Zhu Min, executive vice president of the Bank of China, a government-run commercial bank, says that the Federal Reserve’s decision to print billions and billions in new dollars to head off the financial crisis would make the greenback irrelevant to global finance and trade.
That will happen unless there is another global currency to balance it, he told CNBC.
While the dollar remains a global currency, it can’t support the world economy by itself, Zhu says.
“Either we ask the U.S. to take the whole responsibility of the world economy, with the dollar as global legal tender, or else we need something else as an anchor,” Zhu says.
He reiterated a call for the use of an International Monetary Fund (IMF) instrument to offset the dollar’s influence on international reserves and trade.
Known as special drawing rights (SDR), the practice dates back to the late 1960s, when the IMF used the vehicle to supply reserve assets to expand trade when gold and the dollar were in short supply.

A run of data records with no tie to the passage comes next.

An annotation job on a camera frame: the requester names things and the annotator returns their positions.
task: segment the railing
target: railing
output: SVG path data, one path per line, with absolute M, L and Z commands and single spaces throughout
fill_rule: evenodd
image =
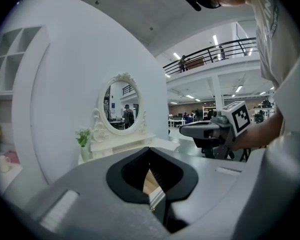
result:
M 257 52 L 256 38 L 245 38 L 220 43 L 186 55 L 182 61 L 176 60 L 164 66 L 166 75 L 181 73 L 210 63 L 216 63 L 237 57 L 250 56 Z
M 129 84 L 126 87 L 122 88 L 122 95 L 131 93 L 133 90 L 134 90 L 134 88 Z

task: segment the support column
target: support column
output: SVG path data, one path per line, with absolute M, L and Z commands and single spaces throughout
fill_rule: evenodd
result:
M 222 109 L 222 96 L 221 96 L 221 89 L 220 89 L 220 82 L 219 76 L 213 75 L 212 76 L 212 83 L 213 83 L 213 90 L 214 90 L 214 97 L 215 97 L 215 106 L 217 110 Z
M 222 95 L 222 107 L 225 106 L 225 97 Z

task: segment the white curved wall
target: white curved wall
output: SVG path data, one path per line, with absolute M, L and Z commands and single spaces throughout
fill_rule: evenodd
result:
M 50 46 L 32 91 L 32 138 L 49 182 L 78 164 L 75 130 L 94 125 L 99 90 L 119 73 L 139 86 L 150 131 L 168 139 L 164 72 L 127 30 L 80 0 L 23 0 L 3 29 L 39 25 L 46 25 Z

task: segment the ceiling
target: ceiling
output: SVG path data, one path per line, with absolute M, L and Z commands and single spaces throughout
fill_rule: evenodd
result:
M 185 0 L 82 0 L 125 27 L 144 45 L 193 9 Z
M 157 57 L 175 44 L 225 23 L 254 19 L 251 6 L 202 8 L 195 11 L 185 0 L 82 0 L 101 10 Z
M 219 82 L 221 94 L 223 96 L 232 96 L 233 94 L 236 94 L 236 98 L 239 98 L 240 96 L 248 96 L 251 98 L 258 97 L 262 92 L 272 93 L 270 88 L 273 87 L 270 81 L 261 78 L 260 70 L 222 74 L 219 76 Z M 236 93 L 239 85 L 242 85 L 242 88 Z M 189 82 L 168 90 L 168 102 L 194 102 L 193 99 L 186 97 L 186 95 L 204 101 L 213 100 L 215 91 L 212 78 L 208 77 L 198 81 Z

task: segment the white t-shirt
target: white t-shirt
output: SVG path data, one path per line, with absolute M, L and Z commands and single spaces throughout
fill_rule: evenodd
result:
M 300 32 L 279 0 L 251 0 L 256 18 L 256 40 L 261 77 L 274 89 L 283 83 L 300 55 Z

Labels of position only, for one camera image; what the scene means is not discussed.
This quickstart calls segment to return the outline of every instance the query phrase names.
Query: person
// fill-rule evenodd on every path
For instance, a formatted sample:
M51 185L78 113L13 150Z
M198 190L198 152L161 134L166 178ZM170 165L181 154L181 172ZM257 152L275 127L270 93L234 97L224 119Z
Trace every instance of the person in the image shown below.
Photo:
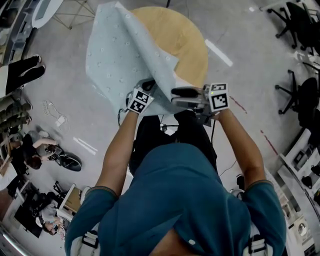
M41 63L42 58L36 54L9 65L0 64L0 98L12 93L24 84L42 77L46 71L45 66L36 67Z
M57 145L58 143L49 138L41 138L33 143L31 134L28 133L24 136L22 141L10 142L10 155L12 154L12 164L17 165L17 168L21 168L21 163L25 163L32 169L40 169L42 162L47 161L50 156L54 154L51 152L47 155L39 155L37 148L41 145Z
M58 203L52 200L41 212L41 218L44 221L42 229L54 236L57 232L64 228L63 221L56 216Z
M174 117L179 127L173 137L160 130L158 116L143 117L134 142L138 114L127 113L95 187L66 232L67 256L79 255L75 252L86 246L81 239L92 229L100 255L242 256L251 245L251 227L272 255L282 255L286 223L279 199L266 180L258 147L232 111L222 110L214 119L242 170L241 199L223 187L217 155L195 114L185 110ZM128 164L133 180L121 195Z

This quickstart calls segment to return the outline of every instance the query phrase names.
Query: desk
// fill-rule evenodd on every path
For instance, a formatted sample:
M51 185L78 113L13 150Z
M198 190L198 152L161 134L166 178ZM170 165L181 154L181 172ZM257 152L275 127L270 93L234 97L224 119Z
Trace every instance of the desk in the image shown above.
M320 188L320 178L313 182L312 189L309 189L301 182L303 176L308 176L312 173L311 166L317 165L320 161L318 150L316 149L312 153L300 169L294 165L294 159L299 151L306 147L310 135L310 131L305 129L289 153L286 155L280 154L285 165L278 170L278 174L299 205L312 236L312 240L303 241L303 250L306 250L310 246L310 241L312 241L316 252L320 252L320 206L313 200L314 194Z
M63 199L59 209L56 210L56 214L59 217L63 217L68 221L71 221L73 218L72 213L77 213L80 208L80 198L79 194L81 191L76 188L76 184L72 184L65 198Z
M199 29L179 12L162 7L131 11L149 30L155 43L179 59L176 74L199 88L208 70L208 50Z

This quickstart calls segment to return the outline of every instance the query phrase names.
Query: shirt sleeve
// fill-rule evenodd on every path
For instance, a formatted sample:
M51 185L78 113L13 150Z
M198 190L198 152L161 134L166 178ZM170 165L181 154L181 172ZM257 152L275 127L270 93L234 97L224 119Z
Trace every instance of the shirt sleeve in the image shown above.
M281 256L286 243L286 221L273 185L267 180L252 184L244 193L251 221L266 243L273 248L274 256Z
M82 237L99 223L117 200L115 192L108 187L96 186L88 190L66 232L64 249L67 256L70 256L73 240Z

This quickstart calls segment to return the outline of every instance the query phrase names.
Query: white tape line
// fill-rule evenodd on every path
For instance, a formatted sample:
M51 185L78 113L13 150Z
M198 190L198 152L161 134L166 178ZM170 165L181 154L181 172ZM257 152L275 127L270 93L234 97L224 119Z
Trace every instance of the white tape line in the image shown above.
M206 46L208 46L211 51L213 51L218 57L223 60L229 67L232 67L234 64L218 47L216 47L211 41L206 39L205 41Z
M83 143L83 144L87 145L88 147L92 148L94 151L97 151L97 152L98 152L98 149L96 149L96 148L94 148L93 146L89 145L88 143L86 143L86 142L83 141L82 139L78 138L78 140L79 140L81 143Z
M77 142L79 145L81 145L83 148L85 148L86 150L88 150L92 155L95 155L95 154L96 154L95 151L93 151L93 150L92 150L91 148L89 148L88 146L82 144L77 138L73 137L73 140L74 140L75 142Z

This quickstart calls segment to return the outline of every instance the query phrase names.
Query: black office chair
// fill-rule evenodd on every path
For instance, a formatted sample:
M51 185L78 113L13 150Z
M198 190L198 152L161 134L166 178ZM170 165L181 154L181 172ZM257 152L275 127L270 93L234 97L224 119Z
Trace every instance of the black office chair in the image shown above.
M303 63L316 70L314 66L309 63ZM289 91L279 85L275 86L276 90L282 90L285 93L291 95L289 103L286 105L284 110L279 110L279 115L284 115L289 109L298 112L298 119L302 127L308 127L307 123L310 120L310 113L319 103L319 89L317 79L314 77L308 78L303 82L301 86L297 86L296 76L292 70L288 70L289 74L292 74L292 91Z
M315 19L311 17L311 13L309 12L307 6L304 3L302 4L303 8L292 2L287 2L286 6L289 9L290 16L284 7L280 8L280 11L284 12L285 17L276 12L274 9L268 9L267 11L268 13L275 13L286 24L284 30L275 35L276 38L280 38L287 31L290 31L293 38L292 48L295 49L297 47L298 39L302 44L301 50L305 51L308 47L310 47L310 54L314 55L313 48L315 47L316 50L320 49L319 21L315 21Z

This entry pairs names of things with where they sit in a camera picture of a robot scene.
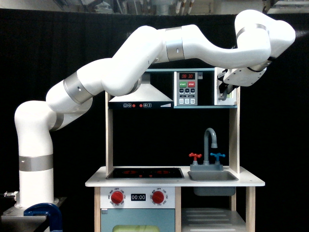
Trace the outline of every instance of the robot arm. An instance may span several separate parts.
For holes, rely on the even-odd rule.
[[[190,58],[226,69],[222,78],[226,85],[250,86],[295,40],[289,24],[254,10],[237,15],[235,32],[238,47],[223,49],[209,42],[195,25],[161,30],[140,27],[112,58],[87,64],[54,86],[46,102],[55,112],[73,113],[104,90],[113,96],[130,93],[152,63]]]
[[[252,10],[236,17],[235,31],[238,47],[222,49],[209,42],[195,25],[161,30],[140,27],[112,58],[93,61],[52,87],[46,102],[20,105],[15,124],[21,205],[53,201],[49,130],[58,130],[83,115],[91,107],[93,96],[104,90],[113,96],[126,95],[138,88],[139,78],[152,63],[190,58],[226,69],[221,76],[223,91],[249,86],[263,75],[270,60],[295,40],[289,24]],[[42,166],[45,162],[51,165]]]

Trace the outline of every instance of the ceiling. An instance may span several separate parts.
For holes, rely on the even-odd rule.
[[[132,15],[236,15],[254,9],[277,14],[309,13],[309,0],[0,0],[0,8]]]

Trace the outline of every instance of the black stovetop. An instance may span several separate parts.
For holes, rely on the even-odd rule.
[[[180,168],[114,168],[108,175],[109,178],[117,179],[143,179],[143,178],[164,178],[175,179],[183,178]]]

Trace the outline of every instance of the gray sink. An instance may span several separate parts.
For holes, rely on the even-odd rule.
[[[189,171],[189,177],[193,181],[237,181],[228,171]]]
[[[238,181],[228,171],[189,171],[188,174],[193,181]],[[233,196],[236,187],[193,187],[193,192],[197,196]]]

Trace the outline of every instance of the digital display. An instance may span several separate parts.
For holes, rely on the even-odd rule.
[[[131,201],[133,202],[145,202],[146,194],[144,193],[133,193],[131,194]]]
[[[179,79],[180,80],[195,80],[195,73],[194,72],[180,72],[179,73]]]

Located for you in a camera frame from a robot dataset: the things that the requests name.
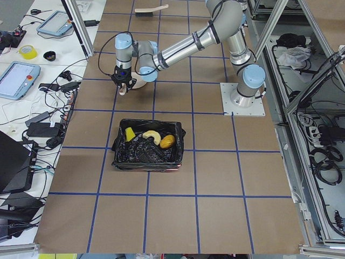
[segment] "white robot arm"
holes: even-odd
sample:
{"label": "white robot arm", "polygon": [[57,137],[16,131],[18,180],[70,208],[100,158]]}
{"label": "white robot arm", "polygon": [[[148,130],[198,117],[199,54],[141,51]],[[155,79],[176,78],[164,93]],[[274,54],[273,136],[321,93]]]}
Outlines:
{"label": "white robot arm", "polygon": [[121,88],[120,93],[130,90],[136,80],[132,78],[132,57],[137,57],[139,75],[144,81],[157,79],[158,72],[168,69],[180,60],[203,50],[211,44],[226,41],[230,49],[230,61],[239,78],[237,90],[232,93],[234,103],[249,107],[265,80],[265,72],[254,64],[241,32],[244,0],[206,0],[211,15],[208,25],[195,31],[186,39],[158,51],[151,41],[135,41],[131,34],[121,33],[115,38],[116,67],[112,80]]}

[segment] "black bin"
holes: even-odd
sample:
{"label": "black bin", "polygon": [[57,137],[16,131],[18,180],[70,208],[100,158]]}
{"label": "black bin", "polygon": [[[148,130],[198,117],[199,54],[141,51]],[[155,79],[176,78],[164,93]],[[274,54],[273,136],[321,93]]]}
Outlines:
{"label": "black bin", "polygon": [[[131,127],[136,135],[136,138],[131,140],[133,142],[126,142],[125,129],[128,127]],[[148,147],[146,143],[142,142],[137,145],[137,143],[139,143],[140,141],[153,142],[152,138],[144,140],[144,138],[140,137],[142,133],[149,130],[157,131],[161,135],[162,139],[166,135],[173,135],[175,137],[175,144],[172,146],[171,150],[158,150],[158,147],[153,147],[154,150],[145,151],[144,149]],[[112,151],[115,152],[115,157],[112,165],[120,170],[141,169],[144,171],[161,172],[177,170],[180,168],[182,163],[184,136],[185,131],[182,129],[182,125],[180,122],[122,119],[120,121],[118,136],[116,137],[112,146]],[[155,154],[155,152],[159,154],[161,154],[161,152],[164,152],[164,161],[138,161],[138,157],[141,158],[141,156],[146,156],[146,159],[148,156],[150,156],[149,154]]]}

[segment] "gray floor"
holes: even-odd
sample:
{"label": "gray floor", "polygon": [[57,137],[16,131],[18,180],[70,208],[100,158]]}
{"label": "gray floor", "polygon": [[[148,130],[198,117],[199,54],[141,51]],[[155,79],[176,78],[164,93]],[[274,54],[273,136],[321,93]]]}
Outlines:
{"label": "gray floor", "polygon": [[12,31],[22,21],[34,0],[0,0],[0,31]]}

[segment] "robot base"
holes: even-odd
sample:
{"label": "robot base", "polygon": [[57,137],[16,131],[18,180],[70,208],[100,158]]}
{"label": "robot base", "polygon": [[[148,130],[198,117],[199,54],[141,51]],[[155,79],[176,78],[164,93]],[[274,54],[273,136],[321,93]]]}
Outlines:
{"label": "robot base", "polygon": [[255,99],[252,106],[248,108],[242,108],[235,105],[231,99],[230,94],[237,87],[237,83],[221,83],[220,90],[222,92],[222,101],[223,101],[223,112],[226,116],[256,116],[263,117],[265,116],[265,110],[263,106],[263,101],[261,98]]}

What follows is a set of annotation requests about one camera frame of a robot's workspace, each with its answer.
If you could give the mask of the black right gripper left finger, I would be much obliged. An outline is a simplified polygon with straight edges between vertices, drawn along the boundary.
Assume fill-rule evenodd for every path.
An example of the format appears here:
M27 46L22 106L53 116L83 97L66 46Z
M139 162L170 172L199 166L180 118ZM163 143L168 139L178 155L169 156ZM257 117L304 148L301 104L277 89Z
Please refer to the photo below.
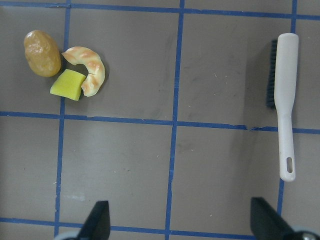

“The IMF’s special drawing rights could at least balance the dollar,” Zhu says.
Zhu says, however, that the Chinese yuan, known domestically as the renminbi, has a role in global currency matters in the future.
“But we are seeing a new player in the international arena — that's the renminbi. It will take a while before the renminbi will be convertible, but an interesting thing is happening.”
The Chinese currency’s circulation is growing, he points out. “More and more, it will be used in trade settlements.”
Dennis Gartman pointed out recently that Nobel laureate Robert Mundell strongly supports the idea of using the SDR as a reserve currency. Mundell believes that the renminbi should be part of the basket making up the SDR.